NEW YORK —In 30 states, at least one-quarter of the adult population is obese, according to the Centers for Disease Control and Prevention. While lack of exercise contributes to the obesity epidemic, so do bad diets. With Americans looking for healthier ways to eat, several supermarket chains have sought to address the issue.

A company based in Braintree, Mass., has stepped in with a ranking system that supermarkets can use to inform customers of their products’ nutritional content. The NuVal System, created as a joint venture between Topco Associates and Griffin Hospital of Derby, Conn., gives each food item a score between 1 and 100, with higher scores indicating higher nutritional content, based on the patent-pending Overall Nutrition Quality Index algorithm. For example, gluten-free twisted pretzels rank at 1, while a head of cauliflower ranks at 100. Two supermarket chains have adopted the system: West Des Moines, Iowa-based Hy-Vee and Schenectady, N.Y.-based Price Chopper. Hy-Vee said it would adopt the NuVal system at its stores in seven Midwestern states, while Price Chopper, operated by Golub Corp., would adopt it at 117 stores in six Northeastern states.

“We have always been committed to making sure that our customers and associates have relevant nutritional information to help them make healthy choices,” Price Chopper president and CEO Neil Golub said. “Over the years, we have shown our commitment with informational outreach via our growing ‘Healthy U’ initiative, offering informational classes and tours, racks of healthy recipes and brochures in-store, our ‘Healthy U Connection’ that connects customers with questions to a professional nutritionist, Web site content and links, and educational [and] informational partnerships like the one with EatingWell magazine that we announced back in November.”

Other chains have adopted similar systems. Supervalu, the Minneapolis-based company that operates such chains such as Albertsons and Jewel-Osco, announced last month that it would implement its Nutrition iQ program at its stores nationwide over the next six months.

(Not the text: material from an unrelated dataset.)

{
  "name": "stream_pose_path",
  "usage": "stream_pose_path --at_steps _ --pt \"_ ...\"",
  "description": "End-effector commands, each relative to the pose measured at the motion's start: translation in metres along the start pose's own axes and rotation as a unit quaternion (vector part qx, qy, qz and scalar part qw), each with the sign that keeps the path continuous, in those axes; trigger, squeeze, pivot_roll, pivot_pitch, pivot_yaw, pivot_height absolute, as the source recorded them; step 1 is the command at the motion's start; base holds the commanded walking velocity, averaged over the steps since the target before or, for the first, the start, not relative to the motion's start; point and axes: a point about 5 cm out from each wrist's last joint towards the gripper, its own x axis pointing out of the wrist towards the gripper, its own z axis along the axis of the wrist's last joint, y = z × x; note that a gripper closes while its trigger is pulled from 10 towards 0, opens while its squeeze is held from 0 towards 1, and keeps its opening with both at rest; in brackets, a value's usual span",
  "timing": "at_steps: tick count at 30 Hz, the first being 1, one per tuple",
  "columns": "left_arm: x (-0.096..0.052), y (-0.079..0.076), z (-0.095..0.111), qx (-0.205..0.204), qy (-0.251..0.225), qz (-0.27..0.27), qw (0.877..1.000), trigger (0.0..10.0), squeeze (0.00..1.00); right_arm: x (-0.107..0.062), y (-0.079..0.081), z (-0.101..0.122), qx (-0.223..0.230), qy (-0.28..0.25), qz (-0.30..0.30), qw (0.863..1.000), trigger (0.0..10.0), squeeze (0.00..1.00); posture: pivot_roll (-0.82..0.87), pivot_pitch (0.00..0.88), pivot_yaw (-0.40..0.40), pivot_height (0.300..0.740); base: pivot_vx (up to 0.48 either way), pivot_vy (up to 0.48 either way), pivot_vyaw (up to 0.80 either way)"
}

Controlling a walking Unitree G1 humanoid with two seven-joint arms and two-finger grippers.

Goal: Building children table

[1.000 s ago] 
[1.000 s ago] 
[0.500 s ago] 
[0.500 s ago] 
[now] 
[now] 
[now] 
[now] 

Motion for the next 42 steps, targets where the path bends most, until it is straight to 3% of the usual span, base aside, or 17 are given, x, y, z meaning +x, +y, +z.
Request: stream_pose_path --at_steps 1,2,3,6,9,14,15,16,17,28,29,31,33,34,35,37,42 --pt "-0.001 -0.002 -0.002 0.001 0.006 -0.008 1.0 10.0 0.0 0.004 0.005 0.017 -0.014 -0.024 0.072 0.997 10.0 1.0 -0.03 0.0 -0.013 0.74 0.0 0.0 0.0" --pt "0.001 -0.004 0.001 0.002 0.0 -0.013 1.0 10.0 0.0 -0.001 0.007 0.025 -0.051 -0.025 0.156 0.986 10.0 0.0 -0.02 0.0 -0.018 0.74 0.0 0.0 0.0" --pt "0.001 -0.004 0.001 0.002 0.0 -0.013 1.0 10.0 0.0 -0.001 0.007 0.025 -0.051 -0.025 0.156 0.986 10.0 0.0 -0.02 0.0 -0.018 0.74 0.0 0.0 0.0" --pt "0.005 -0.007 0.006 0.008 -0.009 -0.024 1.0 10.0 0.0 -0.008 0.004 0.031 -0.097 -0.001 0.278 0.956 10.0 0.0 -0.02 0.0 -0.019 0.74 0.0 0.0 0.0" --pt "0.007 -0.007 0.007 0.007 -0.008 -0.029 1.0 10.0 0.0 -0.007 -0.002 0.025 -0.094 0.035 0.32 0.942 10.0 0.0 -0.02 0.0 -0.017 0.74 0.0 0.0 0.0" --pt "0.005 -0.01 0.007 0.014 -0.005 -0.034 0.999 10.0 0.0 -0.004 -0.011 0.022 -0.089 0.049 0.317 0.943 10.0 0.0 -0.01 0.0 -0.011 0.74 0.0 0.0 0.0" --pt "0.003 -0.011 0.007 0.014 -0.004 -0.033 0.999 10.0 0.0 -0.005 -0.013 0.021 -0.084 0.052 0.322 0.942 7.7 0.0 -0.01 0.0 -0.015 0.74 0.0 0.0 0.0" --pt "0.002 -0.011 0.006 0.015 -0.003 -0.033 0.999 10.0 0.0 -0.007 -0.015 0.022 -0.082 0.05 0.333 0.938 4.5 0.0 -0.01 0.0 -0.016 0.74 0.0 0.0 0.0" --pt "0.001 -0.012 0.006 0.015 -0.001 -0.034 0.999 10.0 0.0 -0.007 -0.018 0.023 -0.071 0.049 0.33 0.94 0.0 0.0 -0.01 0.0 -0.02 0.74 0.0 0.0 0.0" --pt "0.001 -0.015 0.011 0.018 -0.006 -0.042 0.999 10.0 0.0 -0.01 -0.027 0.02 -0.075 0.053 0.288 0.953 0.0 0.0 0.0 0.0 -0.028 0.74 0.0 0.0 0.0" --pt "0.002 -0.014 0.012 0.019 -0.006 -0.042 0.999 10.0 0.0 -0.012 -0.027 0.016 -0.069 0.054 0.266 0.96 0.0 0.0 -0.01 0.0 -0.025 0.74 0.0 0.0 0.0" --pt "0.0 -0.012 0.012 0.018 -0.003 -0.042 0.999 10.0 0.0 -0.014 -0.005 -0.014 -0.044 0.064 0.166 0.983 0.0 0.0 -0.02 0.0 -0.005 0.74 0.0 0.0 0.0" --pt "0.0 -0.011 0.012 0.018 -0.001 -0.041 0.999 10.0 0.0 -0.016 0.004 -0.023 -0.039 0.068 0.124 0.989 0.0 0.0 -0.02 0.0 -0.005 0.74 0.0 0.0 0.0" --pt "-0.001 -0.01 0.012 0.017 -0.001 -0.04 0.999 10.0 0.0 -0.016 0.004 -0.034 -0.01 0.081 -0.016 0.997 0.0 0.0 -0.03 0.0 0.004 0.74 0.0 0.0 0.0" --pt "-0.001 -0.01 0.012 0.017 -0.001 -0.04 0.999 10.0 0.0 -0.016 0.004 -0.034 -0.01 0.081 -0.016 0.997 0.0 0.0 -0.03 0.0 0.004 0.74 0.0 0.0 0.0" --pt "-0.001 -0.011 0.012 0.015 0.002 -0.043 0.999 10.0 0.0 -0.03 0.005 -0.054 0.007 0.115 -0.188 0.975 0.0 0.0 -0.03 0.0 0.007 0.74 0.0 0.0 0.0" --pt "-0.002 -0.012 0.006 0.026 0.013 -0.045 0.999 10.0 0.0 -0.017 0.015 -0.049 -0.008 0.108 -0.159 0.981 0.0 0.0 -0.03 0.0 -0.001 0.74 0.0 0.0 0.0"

Unlike NuVal, which is an independent company, Supervalu developed Nutrition iQ through a collaboration with Joslin Clinic, part of the Harvard Medical School. Nutrition iQ uses the Food and Drug Administration’s Nutrient Content Claims as a framework for determining the nutritional benefits of food items that pass a set of qualifying criteria. While NuVal assigns numeric scores, Nutrition iQ uses a color-coded system, with orange tags for foods rich in fiber, blue for foods rich in calcium, dark orange for whole grains and purple for low caloric content.

“Poor food choices contribute to many health problems, including obesity and heart disease,” Joslin Clinic nutrition services manager Nora Saul said. “We’re pleased to have been able to contribute our nutritional expertise to a program that offers people a way to make healthy eating choices.”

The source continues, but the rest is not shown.